Life inflicts the same setbacks and tragedies on the optimist as on the pessimist, but the optimist weathers them better.” Martin Seligman


“Sure!” answers the optimist in you.

“Unlikely”, answers the pessimist.

Sorry to disappoint your inner pessimist, but you can rewire your brain to be optimistic, and the benefits are immense.

The pioneer of positive psychology and author of Learned Optimism, Dr Martin Seligman, says “Pessimism is one of the personality traits that’s highly heritable, but also modifiable by specific exercises.”

In fact, research on twins found that optimism is only around 25 per cent inherited – the rest is up to us.

Surprisingly, the big difference between pessimists and optimists is not what they think might happen in the future. Instead, the difference is what they see as the cause of the problem.

Seligman explains:

“The defining characteristic of pessimists is that they tend to believe bad events will last a long time, will undermine everything they do, and are their own fault. The optimists, who are confronted with the same hard knocks of this world, think about misfortune in the opposite way. They tend to believe defeat is just a temporary setback, that its causes are confined to this one case.”

In another win for optimists, it turns out that you can learn to be optimistic.

“Pessimism is escapable,” says Seligman. “Pessimists can in fact learn to be optimists, and not through mindless devices like whistling a happy tune or mouthing platitudes… but by learning a new set of cognitive skills.”

Learning new cognitive skills might sound difficult, but it’s actually quite fun and not too hard. Here are two exercises you can try right now:

1.Imagine your ideal future

We spend too much time worrying about worst-case scenarios. Take a moment to playfully imagine your future success. See yourself, say ten years in the future, happy, thriving and loving life. Who is with you? What does it feel like? What dreams have come true, and in what way?

This is called the best possible selves (BPS) activity, and more than 30 studies have shown it can increase optimism, positive emotions, health and wellbeing.

The trick is to do this exercise many times over, such as once a week for eight weeks.


2.Argue with yourself

When you notice you’re having negative thoughts, argue with them. Seligman says, “First recognise them and then treat them as if they were uttered by an external person, a rival whose mission in life was to make you miserable.”

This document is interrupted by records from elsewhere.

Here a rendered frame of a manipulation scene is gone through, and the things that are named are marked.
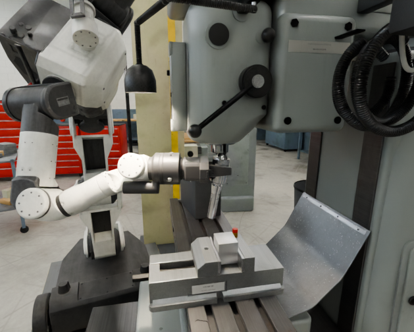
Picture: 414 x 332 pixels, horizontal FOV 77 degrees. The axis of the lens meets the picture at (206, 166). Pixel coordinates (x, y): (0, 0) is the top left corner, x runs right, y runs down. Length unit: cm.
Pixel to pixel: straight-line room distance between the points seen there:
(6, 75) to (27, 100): 986
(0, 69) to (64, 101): 995
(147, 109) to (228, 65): 184
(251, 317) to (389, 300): 39
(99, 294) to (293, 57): 119
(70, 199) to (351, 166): 77
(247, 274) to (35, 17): 95
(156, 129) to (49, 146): 168
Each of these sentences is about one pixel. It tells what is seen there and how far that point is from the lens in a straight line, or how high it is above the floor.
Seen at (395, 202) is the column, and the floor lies 117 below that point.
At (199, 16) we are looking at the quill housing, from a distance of 63.
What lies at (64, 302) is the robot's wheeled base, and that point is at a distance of 137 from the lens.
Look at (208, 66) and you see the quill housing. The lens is 61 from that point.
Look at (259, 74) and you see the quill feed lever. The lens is 60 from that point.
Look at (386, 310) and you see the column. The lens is 94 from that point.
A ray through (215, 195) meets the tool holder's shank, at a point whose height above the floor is 116.
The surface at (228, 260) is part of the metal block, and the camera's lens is 72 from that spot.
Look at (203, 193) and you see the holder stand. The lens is 110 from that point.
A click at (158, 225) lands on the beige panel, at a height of 24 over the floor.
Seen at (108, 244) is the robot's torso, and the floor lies 72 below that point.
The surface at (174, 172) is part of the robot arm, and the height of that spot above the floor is 123.
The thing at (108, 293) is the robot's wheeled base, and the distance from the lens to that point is 136.
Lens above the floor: 141
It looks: 14 degrees down
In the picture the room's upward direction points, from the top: straight up

You’ll find that you start standing up for yourself against your own thoughts, in the same way that you’d defend a friend being unfairly accused of wrongdoing.


When positivity becomes negative

If you haven’t heard of the term “toxic positivity”, chances are you’ve seen it in action. It’s that friend who insists on everyone being positive all the time.

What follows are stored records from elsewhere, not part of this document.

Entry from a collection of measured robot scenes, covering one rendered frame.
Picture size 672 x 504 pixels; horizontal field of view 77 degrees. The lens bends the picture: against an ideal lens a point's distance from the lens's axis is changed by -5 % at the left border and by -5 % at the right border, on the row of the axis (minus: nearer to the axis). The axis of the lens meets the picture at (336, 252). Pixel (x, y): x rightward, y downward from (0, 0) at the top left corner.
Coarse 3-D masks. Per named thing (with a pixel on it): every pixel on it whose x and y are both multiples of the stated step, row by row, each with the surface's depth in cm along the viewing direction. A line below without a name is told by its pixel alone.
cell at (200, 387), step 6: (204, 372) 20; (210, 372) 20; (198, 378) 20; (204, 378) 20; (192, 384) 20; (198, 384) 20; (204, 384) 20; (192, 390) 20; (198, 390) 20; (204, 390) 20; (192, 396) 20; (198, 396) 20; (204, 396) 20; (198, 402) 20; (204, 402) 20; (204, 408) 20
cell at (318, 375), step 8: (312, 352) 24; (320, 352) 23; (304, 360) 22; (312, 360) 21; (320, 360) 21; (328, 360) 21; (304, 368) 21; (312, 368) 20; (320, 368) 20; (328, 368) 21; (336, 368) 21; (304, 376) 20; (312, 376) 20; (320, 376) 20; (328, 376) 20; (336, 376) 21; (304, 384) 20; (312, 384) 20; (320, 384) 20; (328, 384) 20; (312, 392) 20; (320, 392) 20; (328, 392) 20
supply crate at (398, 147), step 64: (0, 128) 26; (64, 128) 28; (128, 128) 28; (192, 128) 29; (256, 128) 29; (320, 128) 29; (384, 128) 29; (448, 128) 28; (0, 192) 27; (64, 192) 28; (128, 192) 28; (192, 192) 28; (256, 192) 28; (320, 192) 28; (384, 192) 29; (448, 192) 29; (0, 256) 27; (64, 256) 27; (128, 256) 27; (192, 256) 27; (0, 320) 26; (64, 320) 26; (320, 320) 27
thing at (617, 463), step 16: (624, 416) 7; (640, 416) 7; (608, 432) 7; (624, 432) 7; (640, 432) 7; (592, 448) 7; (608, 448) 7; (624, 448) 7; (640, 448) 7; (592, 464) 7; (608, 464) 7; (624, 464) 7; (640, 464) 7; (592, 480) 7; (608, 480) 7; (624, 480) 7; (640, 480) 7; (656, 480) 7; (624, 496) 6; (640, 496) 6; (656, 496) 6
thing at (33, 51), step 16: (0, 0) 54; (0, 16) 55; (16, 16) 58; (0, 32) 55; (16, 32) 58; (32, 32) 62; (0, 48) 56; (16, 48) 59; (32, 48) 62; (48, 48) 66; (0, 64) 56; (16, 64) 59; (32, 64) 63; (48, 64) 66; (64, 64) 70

Toxic positivity demands that we deny negative feelings and pretend everything is OK, even when it’s not. It’s become more prevalent than ever this last year, as people tried to cope with the challenges that the pandemic has brought.

A tell-tale phrase is “at least.” “At least you’ve still got a roof over your head.” “At least you can work while the kids are home.”

But ignoring negative feelings is like ignoring a physical health symptom: it will fester. It’s vital that we acknowledge and address difficult emotions – in others and in ourselves.